In 1995 Robert found himself once again in the make-up chair, this time preparing for his role in The Mangler. Based on a Stephen King short story, The Mangler was about a laundry folding machine that is possessed by a demon from Hell. Only from the mind of Stephen King, right? Tobe Hooper directed, casting Robert as the owner of the factory and despite all the make-up, Robert’s performance was flawless. He is a fantastic actor no matter how much his face is covered by prosthetics and make-up.


Once again, the mid nineties saw Robert return to TV. Married With Children, Babylon 5 and Sliders all had guest appearances by Robert. (Fun Fact: Robert’s character in Married With Children, episode ‘Damn Bundys’, was named Lucifer)


In 1997, Robert returned to horror in Wishmaster. Playing an art dealer by the name of Raymond Beaumont, Englund was considered a good guy. Immoral at times, but still a good guy. His performance was alluring and he was able to steal focus from the leading lady, despite not having much screen time. (Fun Fact: Both Kane Hodder and Tony Todd appeared in Wishmaster)


In 1998, Robert left horror briefly to do a Disney movie entitled Meet The Deedles which starred a very young Paul Walker. It’s not an Earth shattering movie by any standards, but it is some good clean fun, however Robert’s role as Mr. Nemo was completely beneath him. He is much more talented than that movie would have you believe.
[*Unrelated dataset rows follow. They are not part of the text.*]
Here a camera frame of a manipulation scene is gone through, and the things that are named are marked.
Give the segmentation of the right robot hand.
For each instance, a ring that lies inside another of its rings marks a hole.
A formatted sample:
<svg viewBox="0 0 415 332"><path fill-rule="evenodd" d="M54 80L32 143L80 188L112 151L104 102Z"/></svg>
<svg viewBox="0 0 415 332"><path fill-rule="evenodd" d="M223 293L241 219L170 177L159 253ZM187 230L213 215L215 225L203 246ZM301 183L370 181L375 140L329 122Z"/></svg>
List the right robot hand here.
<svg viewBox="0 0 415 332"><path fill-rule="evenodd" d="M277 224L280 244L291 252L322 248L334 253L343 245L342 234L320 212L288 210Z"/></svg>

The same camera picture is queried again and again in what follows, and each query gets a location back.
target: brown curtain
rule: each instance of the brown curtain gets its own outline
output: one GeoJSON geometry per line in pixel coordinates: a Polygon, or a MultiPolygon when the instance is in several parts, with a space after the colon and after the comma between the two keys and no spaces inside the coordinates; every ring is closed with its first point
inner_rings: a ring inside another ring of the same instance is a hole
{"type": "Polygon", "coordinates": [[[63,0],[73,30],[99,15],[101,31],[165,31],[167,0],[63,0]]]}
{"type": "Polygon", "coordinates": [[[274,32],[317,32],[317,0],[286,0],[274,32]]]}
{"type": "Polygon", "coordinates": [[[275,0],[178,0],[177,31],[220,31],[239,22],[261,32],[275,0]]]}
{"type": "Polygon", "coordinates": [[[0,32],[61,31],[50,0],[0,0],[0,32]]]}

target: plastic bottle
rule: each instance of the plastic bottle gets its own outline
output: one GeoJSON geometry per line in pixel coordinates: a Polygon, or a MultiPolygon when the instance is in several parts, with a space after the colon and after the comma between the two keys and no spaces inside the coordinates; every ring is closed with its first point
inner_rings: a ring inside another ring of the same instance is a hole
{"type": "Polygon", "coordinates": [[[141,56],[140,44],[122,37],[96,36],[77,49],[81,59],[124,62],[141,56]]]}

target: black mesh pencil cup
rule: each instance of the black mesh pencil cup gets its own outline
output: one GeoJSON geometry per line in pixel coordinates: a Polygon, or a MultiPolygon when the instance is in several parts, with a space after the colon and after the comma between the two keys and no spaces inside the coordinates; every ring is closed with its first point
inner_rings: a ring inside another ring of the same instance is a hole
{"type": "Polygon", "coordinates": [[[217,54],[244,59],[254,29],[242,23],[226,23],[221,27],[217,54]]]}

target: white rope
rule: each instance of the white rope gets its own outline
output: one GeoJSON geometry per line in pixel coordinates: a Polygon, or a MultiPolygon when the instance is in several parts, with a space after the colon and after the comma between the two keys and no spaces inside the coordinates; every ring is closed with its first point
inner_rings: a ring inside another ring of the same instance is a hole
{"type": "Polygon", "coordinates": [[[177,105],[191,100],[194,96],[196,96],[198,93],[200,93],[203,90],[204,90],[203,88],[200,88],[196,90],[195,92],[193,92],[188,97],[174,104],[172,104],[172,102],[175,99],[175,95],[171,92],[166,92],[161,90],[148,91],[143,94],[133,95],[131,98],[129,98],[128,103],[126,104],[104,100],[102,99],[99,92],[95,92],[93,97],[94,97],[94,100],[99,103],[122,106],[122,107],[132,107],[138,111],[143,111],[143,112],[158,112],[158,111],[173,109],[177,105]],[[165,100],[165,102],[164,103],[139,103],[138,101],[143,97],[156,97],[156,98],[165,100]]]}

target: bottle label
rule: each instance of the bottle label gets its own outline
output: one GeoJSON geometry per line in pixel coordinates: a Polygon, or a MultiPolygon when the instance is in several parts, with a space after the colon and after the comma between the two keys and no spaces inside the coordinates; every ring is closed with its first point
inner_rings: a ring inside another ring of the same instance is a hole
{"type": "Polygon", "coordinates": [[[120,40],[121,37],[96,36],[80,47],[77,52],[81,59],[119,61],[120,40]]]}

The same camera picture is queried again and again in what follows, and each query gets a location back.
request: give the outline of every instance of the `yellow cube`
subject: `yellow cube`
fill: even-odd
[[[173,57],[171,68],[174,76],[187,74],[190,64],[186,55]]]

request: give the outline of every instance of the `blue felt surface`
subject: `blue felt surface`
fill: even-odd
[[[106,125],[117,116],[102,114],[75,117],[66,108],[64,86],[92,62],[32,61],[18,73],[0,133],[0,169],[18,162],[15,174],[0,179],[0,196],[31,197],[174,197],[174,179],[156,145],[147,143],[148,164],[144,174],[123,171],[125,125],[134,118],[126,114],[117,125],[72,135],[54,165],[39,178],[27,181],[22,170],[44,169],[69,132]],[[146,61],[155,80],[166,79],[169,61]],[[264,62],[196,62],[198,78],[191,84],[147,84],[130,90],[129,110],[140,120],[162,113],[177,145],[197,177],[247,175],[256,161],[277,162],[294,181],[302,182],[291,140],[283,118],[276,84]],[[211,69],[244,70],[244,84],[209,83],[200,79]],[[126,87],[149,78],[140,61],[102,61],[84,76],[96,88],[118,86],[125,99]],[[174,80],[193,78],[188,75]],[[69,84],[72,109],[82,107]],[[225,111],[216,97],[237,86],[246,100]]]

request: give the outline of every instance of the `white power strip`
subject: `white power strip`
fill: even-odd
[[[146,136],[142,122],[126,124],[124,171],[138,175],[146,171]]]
In the same year he did Urban Legends. Playing Professor William Wexler, Robert was a teacher of Folk Law, specificity dealing with urban legends. Once again, he’s a good guy but there’s a hell of a lot of suspicion thrown upon him especially when the leading characters, Paul (Jared Leto) and Natalie (Alicia Witt) find an axe hidden in a secret closet in his office. (Fun Fact: Urban Legends was my introduction to Robert Englund as an actor. It was the movie where I developed a massive crush on him. Also, Brad Dourif – Chucky from Child’s Play – is uncredited as the gas station attendant right at the start)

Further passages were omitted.